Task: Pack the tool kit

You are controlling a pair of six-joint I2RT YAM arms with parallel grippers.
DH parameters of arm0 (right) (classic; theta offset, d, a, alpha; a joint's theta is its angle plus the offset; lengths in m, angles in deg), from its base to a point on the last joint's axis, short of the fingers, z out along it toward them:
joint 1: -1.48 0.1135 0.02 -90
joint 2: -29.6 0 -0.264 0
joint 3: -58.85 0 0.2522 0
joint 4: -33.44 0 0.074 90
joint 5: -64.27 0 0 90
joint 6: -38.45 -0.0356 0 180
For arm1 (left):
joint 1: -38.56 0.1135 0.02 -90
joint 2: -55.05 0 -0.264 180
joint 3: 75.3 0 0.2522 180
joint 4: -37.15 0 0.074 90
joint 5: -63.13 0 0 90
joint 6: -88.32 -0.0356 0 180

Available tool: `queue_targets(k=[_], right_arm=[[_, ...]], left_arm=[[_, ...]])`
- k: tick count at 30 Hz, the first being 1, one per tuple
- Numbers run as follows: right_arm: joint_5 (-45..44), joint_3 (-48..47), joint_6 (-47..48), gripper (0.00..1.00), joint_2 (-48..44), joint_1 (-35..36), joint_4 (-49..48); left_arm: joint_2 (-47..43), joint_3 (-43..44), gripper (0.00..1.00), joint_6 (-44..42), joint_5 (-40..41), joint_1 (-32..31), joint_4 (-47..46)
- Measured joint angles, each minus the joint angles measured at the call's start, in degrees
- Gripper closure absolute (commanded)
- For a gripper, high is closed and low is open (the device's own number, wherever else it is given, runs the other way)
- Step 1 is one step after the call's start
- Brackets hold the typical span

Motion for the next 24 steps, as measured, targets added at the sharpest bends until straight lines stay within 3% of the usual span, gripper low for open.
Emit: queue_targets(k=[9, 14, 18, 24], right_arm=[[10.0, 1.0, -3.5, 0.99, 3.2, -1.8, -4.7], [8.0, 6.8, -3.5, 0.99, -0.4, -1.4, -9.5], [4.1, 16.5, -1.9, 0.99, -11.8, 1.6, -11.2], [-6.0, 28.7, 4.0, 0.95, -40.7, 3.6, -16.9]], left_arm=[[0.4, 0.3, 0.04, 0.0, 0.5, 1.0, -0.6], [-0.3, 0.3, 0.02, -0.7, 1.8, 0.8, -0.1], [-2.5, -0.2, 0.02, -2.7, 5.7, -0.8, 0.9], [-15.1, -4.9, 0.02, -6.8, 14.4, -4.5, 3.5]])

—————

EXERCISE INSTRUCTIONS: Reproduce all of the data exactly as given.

RESULT FOR THIS EXERCISE:
Task: Pack the tool kit

You are controlling a pair of six-joint I2RT YAM arms with parallel grippers.
DH parameters of arm0 (right) (classic; theta offset, d, a, alpha; a joint's theta is its angle plus the offset; lengths in m, angles in deg), from its base to a point on the last joint's axis, short of the fingers, z out along it toward them:
joint 1: -1.48 0.1135 0.02 -90
joint 2: -29.6 0 -0.264 0
joint 3: -58.85 0 0.2522 0
joint 4: -33.44 0 0.074 90
joint 5: -64.27 0 0 90
joint 6: -38.45 -0.0356 0 180
For arm1 (left):
joint 1: -38.56 0.1135 0.02 -90
joint 2: -55.05 0 -0.264 180
joint 3: 75.3 0 0.2522 180
joint 4: -37.15 0 0.074 90
joint 5: -63.13 0 0 90
joint 6: -88.32 -0.0356 0 180

Available tool: `queue_targets(k=[_], right_arm=[[_, ...]], left_arm=[[_, ...]])`
- k: tick count at 30 Hz, the first being 1, one per tuple
- Numbers run as follows: right_arm: joint_5 (-45..44), joint_3 (-48..47), joint_6 (-47..48), gripper (0.00..1.00), joint_2 (-48..44), joint_1 (-35..36), joint_4 (-49..48); left_arm: joint_2 (-47..43), joint_3 (-43..44), gripper (0.00..1.00), joint_6 (-44..42), joint_5 (-40..41), joint_1 (-32..31), joint_4 (-47..46)
- Measured joint angles, each minus the joint angles measured at the call's start, in degrees
- Gripper closure absolute (commanded)
- For a gripper, high is closed and low is open (the device's own number, wherever else it is given, runs the other way)
- Step 1 is one step after the call's start
- Brackets hold the typical span

Motion for the next 24 steps, as measured, targets added at the sharpest bends until straight lines stay within 3% of the usual span, gripper low for open.
Emit: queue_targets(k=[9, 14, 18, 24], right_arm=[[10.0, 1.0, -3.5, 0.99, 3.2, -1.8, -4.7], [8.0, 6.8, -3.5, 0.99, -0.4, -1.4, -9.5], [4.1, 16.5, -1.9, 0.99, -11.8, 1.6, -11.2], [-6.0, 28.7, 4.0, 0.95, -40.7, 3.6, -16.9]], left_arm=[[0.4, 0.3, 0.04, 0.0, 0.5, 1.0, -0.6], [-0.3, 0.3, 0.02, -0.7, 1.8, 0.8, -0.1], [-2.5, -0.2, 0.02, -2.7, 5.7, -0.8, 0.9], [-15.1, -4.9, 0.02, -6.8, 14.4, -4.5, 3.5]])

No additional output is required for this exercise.